This past weekend the New York Times published reporter Scott Shane’s investigation into the domestic system of detention for those convicted of terrorism. It turns out Guantanamo, and military tribunals, are far from the full story when it comes to locking up terrorists:
In recent weeks, Congress has reignited an old debate, with some arguing that only military justice is appropriate for terrorist suspects. But military tribunals have proved excruciatingly slow and imprisonment at Guantánamo hugely costly — $800,000 per inmate a year, compared with $25,000 in federal prison.
The criminal justice system, meanwhile, has absorbed the surge of terrorism cases since 2001 without calamity, and without the international criticism that Guantánamo has attracted for holding prisoners without trial.
The numbers involved are eye-opening, even considering what I consider the generally inflated reporting on every far-fetched plot broken up in the planning stages (not to say there haven’t been serious threats, but to point out that groups that ask for boots from their FBI informant are likely not an imminent threat to blow up the Sears Tower):
Big numbers. Today, 171 prisoners remain at Guantánamo. As of Oct. 1, the federal Bureau of Prisons reported that it was holding 362 people convicted in terrorism-related cases, 269 with what the bureau calls a connection to international terrorism — up from just 50 in 2000. An additional 93 inmates have a connection to domestic terrorism.
Lengthy sentences. Terrorists who plotted to massacre Americans are likely to die in prison. Faisal Shahzad, who tried to set off a car bomb in Times Square in 2010, is serving a sentence of life without parole at the Supermax, as are Zacarias Moussaoui, a Qaeda operative arrested in 2001, and Mr. Reid, the shoe bomber, among others. But many inmates whose conduct fell far short of outright terrorism are serving sentences of a decade or more, the result of a calculated prevention strategy to sideline radicals well before they could initiate deadly plots.
The conduct of those responsible for operating these detention centers is also called into question (for a summary of the issues involved, see this HSPI/CIAG joint report “Getting Ahead of Prisoner Radicalization”:
Special units.
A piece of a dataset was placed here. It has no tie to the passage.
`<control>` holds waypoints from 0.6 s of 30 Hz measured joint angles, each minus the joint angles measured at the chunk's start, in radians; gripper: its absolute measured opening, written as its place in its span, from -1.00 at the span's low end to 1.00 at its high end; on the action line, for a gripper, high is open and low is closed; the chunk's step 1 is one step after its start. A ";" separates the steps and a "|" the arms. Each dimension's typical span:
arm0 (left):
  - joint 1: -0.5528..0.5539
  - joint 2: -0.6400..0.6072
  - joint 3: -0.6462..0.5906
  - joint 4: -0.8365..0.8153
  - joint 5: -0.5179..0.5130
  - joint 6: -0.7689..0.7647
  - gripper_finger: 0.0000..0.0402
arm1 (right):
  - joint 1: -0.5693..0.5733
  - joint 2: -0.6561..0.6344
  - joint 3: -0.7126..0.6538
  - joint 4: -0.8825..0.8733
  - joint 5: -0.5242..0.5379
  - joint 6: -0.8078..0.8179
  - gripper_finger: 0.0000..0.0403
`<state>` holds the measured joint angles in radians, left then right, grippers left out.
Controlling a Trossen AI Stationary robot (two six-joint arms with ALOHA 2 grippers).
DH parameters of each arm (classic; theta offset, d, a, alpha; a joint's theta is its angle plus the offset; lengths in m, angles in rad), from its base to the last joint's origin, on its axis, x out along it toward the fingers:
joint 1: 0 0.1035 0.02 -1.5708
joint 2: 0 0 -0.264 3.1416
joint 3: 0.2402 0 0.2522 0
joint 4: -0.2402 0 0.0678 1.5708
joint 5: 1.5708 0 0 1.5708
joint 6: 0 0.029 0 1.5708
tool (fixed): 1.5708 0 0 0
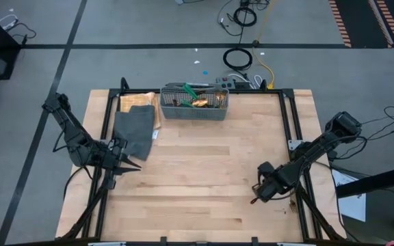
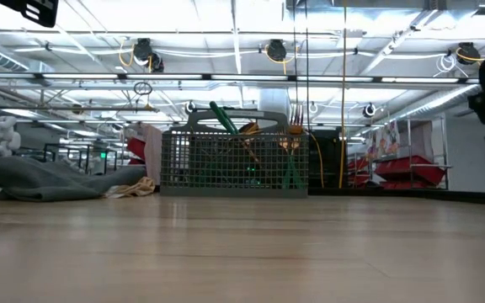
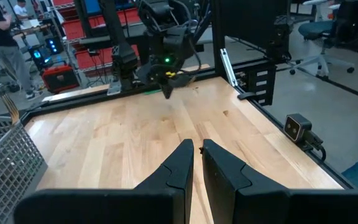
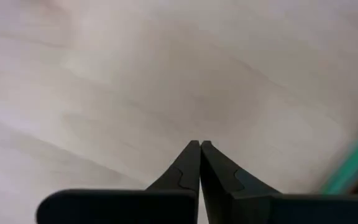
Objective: Sort silverware
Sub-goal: Put the green fork into the gray silverware basket
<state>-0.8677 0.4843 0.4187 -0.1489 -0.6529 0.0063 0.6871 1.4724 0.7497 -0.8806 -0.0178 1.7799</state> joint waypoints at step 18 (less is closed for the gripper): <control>0.000 0.000 0.000 -0.063 -0.010 -0.027 -0.79 | 0.092 -0.001 -0.065 -0.130 -0.306 0.251 -0.31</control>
<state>-0.8680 0.4843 0.4187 -0.2119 -0.6632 -0.0204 0.7789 1.4715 0.6849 -1.0104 -0.3237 2.0312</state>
Since 2006, the Bureau of Prisons has moved many of those convicted in terrorism cases to two special units that severely restrict visits and phone calls. But in creating what are Muslim-dominated units, prison officials have inadvertently fostered a sense of solidarity and defiance, and set off a long-running legal dispute over limits on group prayer. Officials have warned in court filings about the danger of radicalization, but the Bureau of Prisons has nothing comparable to the deradicalization programs instituted in many countries.
Both the Obama administration and Republicans in Congress often cite the threat of homegrown terrorism. But the Bureau of Prisons has proven remarkably resistant to outside scrutiny of the inmates it houses, who might offer a unique window on the problem.
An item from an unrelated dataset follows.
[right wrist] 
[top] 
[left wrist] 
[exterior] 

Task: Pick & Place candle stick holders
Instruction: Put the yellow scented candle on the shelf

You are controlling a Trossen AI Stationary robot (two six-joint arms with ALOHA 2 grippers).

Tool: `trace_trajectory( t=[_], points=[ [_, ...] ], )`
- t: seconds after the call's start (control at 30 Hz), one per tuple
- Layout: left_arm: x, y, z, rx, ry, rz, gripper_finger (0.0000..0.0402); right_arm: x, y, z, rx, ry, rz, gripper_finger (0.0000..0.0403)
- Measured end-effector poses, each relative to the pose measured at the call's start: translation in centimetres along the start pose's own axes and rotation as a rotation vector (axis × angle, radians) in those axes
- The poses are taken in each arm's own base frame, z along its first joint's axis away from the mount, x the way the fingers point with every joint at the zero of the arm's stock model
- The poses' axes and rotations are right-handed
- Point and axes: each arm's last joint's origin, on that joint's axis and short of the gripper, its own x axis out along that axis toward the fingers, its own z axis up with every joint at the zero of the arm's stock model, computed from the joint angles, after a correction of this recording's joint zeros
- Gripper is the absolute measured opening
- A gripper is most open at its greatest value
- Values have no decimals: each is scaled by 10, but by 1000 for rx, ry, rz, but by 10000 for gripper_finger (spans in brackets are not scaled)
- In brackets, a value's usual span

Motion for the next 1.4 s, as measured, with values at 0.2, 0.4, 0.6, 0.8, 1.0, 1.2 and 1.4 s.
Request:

In 2009, a group of scholars proposed interviewing people imprisoned in terrorism cases about how they took that path. The Department of Homeland Security approved the proposal and offered financing. But the Bureau of Prisons refused to grant access, saying the project would require too much staff time.
“There’s a huge national debate about how dangerous these people are,” said Gary LaFree, director of a national terrorism study center at the University of Maryland, who was lead author of the proposal. “I just think, as a citizen, somebody ought to be studying this.”
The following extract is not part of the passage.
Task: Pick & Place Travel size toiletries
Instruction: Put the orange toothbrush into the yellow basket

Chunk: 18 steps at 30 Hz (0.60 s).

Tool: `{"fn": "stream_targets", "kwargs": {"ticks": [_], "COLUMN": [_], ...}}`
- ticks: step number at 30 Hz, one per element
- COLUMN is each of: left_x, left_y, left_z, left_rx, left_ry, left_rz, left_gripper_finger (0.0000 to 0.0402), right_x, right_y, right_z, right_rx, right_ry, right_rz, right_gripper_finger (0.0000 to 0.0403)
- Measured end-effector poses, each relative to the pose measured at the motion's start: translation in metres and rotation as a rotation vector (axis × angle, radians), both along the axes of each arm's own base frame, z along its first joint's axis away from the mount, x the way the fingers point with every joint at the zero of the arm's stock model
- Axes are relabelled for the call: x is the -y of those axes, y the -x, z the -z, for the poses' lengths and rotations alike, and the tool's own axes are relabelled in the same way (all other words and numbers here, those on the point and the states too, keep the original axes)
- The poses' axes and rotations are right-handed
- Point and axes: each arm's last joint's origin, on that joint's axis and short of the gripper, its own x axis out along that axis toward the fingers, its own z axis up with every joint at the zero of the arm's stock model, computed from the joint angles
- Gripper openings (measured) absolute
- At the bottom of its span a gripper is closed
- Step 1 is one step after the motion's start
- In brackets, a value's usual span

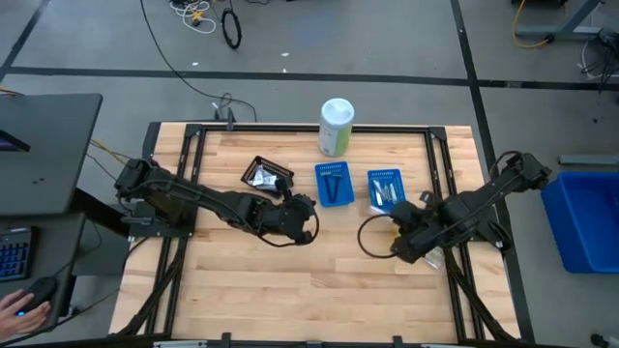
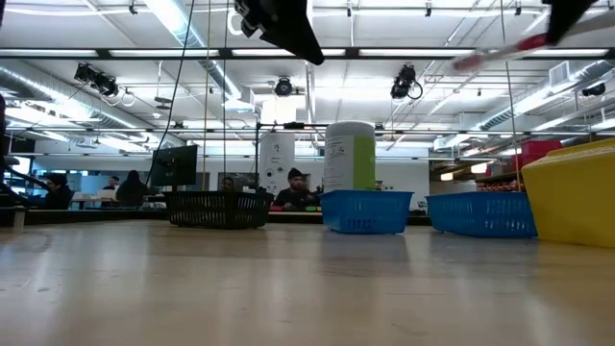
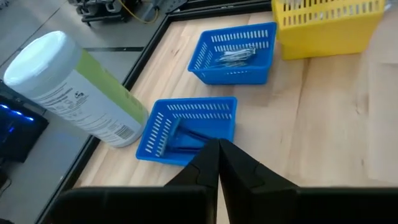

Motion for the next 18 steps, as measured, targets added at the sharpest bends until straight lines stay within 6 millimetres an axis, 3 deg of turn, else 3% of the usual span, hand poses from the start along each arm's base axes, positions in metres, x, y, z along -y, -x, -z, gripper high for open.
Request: {"fn": "stream_targets", "kwargs": {"ticks": [8, 13, 18], "left_x": [-0.017, -0.027, -0.032], "left_y": [-0.003, -0.005, -0.005], "left_z": [0.0, 0.0, 0.0], "left_rx": [-0.012, -0.013, -0.017], "left_ry": [-0.016, -0.013, -0.013], "left_rz": [-0.035, -0.066, -0.079], "left_gripper_finger": [0.0008, 0.0011, 0.0016], "right_x": [-0.005, -0.008, -0.007], "right_y": [0.014, 0.026, 0.044], "right_z": [-0.001, -0.008, -0.003], "right_rx": [-0.222, -0.209, -0.146], "right_ry": [-0.285, -0.336, -0.311], "right_rz": [0.04, 0.057, 0.22], "right_gripper_finger": [0.0034, 0.0028, 0.0025]}}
The article addresses the basic issue of the tradeoff between security and justice, and in my mind clearly comes out on the side of justice. The reporter gives his story several faces in his exploration of a few cases. The convicted, as well as their family and friends, can be read as arguing that sentences were too heavy for the infractions involved. However there does not seem to be any true miscarriages of justice. No innocent individual convicted on terrorism-related charges that in some way were not connected with the activities of which they were accused. I do not believe that true justice has been carried out in every domestic terrorism case, history of the wrongly convicted in other criminal areas is too overwhelming. Considering law enforcement’s focus on terrorism, perhaps the term near-hysteria could be applied for that period following shortly after 9/11 where a sleeper cell was suspected in every town, that the scales of justice do not appear dangerously unbalanced is of some relief.
The other important that emerges from this story is that our existing justice system appears up to the task of dealing with the issue of terrorism. Compared against the costs and success of military tribunals and incarceration at Guantanamo, it should be a no-brainer to depend on domestic prisons and existing civilian judicial instruments. Unfortunately, that is not happening.